= D'Hannetaire =

French actor and theatre director

Jean-Nicolas Servandoni, stage name D'Hannetaire, (3 November 1718 - 1 January 1780) was a French actor and theatre director.

==Life==
He was born in Grenoble, the son of the Florentine painter Giovanni Niccolò Servandoni (also known as Jean-Nicolas Servandoni) and his wife Marie-Josèphe Gravier, known for his façade for the église Saint-Sulpice in Paris. D'Hannetaire seems to have begun his acting career in Germany, around 1740. He played at the château d'Arolsen, for the prince of Waldeck, around 1743 and was in Aix-la-Chapelle in 1744, from whence he arrived in Liège around the end of the year. In November he presented a Divertissement nouveau de chants et de danses for prince-bishop Jean-Théodore of Bavaria and, also whilst in Liège, married the comic-actor Marguerite-Antoinette Huet (stage name Mademoiselle Danicourt) on 17 February 1745. The couple arrived in Brussels in October 1745 and D'Hannetaire took up leadership of the Théâtre de la Monnaie, from which he was dislodged four months later by Favart. He and his wife integrated into the troupe of maréchal de Saxe and he once again took direction of the theatre on the departures of the French troupes at the end of 1748.

He then played at Toulouse and Bordeaux, then made his debut at the Comédie-Française on 27 April 1752 in the rôle of Orgon in Tartuffe. However, he preferred to return to Brussels, in Durancy's troupe, in which he was entrusted "les rôles à manteaux" and "les rôles de Crispin". In 1755 he took over from Durancy as head of this troupe, and stayed so until 1771, sometimes alone, sometimes in association with other actors.

D'Hannetaire and his wife had 8 children, 2 of whom also became notable actors :
- Eugénie (1746–1816), married the comic-actor Larive, it was to her that the prince de Ligne dedicated his Lettres à Eugénie sur les spectacles (1774)
- Angélique (1749–1822), mistress of vicomte Desandrouins, then of the same prince de Ligne.

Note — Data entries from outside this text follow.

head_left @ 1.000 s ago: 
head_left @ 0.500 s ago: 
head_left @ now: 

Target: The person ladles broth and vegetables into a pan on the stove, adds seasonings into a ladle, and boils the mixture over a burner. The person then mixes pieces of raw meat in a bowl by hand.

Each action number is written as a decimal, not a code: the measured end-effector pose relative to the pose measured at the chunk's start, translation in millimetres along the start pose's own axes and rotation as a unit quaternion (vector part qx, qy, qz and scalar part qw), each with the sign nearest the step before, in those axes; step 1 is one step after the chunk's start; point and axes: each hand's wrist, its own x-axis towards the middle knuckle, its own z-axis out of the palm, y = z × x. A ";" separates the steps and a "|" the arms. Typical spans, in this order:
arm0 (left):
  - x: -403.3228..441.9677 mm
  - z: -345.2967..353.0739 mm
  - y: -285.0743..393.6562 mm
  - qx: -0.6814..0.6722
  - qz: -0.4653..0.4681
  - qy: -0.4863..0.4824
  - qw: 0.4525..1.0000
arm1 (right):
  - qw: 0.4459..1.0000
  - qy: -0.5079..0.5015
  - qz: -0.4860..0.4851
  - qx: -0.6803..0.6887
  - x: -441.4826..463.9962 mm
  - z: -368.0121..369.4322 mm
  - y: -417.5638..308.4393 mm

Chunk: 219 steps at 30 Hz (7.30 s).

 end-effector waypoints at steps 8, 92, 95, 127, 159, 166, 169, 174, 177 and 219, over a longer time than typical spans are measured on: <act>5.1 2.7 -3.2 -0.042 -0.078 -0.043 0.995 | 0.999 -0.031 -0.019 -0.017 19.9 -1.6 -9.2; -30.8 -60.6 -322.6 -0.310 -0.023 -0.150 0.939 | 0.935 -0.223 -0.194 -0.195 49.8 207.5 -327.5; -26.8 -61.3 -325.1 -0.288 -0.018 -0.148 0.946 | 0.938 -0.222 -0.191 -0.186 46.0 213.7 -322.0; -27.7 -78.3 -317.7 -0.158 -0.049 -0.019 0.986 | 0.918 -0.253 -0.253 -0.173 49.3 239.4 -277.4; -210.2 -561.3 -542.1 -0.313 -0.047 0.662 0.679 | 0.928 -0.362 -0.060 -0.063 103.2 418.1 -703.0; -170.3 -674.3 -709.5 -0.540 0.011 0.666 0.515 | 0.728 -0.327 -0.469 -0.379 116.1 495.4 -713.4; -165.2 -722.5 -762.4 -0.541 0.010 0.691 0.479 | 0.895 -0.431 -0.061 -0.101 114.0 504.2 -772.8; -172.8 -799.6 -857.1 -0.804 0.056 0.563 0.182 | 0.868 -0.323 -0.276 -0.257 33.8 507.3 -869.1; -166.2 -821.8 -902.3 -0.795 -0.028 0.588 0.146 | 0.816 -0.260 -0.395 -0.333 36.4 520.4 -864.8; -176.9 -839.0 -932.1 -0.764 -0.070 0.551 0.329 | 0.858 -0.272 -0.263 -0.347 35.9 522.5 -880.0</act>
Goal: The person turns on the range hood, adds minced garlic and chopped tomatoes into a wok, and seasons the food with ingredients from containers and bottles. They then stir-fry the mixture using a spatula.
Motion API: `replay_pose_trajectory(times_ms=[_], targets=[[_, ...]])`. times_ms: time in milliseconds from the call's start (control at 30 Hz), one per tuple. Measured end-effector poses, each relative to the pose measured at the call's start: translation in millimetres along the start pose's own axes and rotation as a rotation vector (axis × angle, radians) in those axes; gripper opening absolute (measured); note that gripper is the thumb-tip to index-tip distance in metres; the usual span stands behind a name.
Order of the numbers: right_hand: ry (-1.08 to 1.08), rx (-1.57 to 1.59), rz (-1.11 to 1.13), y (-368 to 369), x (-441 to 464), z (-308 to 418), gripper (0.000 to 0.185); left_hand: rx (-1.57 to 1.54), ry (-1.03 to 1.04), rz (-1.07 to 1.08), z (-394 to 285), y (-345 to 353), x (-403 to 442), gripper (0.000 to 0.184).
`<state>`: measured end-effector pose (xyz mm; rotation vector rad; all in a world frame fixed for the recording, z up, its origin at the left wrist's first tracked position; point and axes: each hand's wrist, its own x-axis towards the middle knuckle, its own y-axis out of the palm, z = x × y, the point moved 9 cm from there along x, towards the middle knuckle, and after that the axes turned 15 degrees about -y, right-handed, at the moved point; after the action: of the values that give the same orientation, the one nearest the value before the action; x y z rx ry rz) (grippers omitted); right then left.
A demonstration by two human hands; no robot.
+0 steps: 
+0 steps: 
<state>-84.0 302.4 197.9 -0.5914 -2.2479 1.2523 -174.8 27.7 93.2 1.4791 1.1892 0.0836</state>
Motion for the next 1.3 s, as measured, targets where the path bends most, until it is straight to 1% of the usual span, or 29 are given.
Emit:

In 1768, he renounced acting to become a notary, in the historic context of the excommunication of actors "in virtue of an old usage of comedy". Nevertheless, he continued to act at Brussels for several years, before having to retire until his death in Brussels.

==Works==
- Observations sur l'Art du Comédien, et sur d'autres objets concernant cette Profession en général, known in 8 editions, at first anonymous, then under the pseudonym Dhannetaire (1772, 1774, 1775, 1776, 1778 and 1800).

==Sources==
- Henri Liebrecht, Comédiens français d'autrefois à Bruxelles, Paris, Bruxelles, Labor, 1932. See chapter II, "Un comédien grand seigneur : Jean Nicolas Servandoni D'Hannetaire, seigneur d'Haeren".
- Carlo Bronne, Financiers et comédiens au XVIIIe siècle, Ed. Goemaere, Bruxelles, 1969.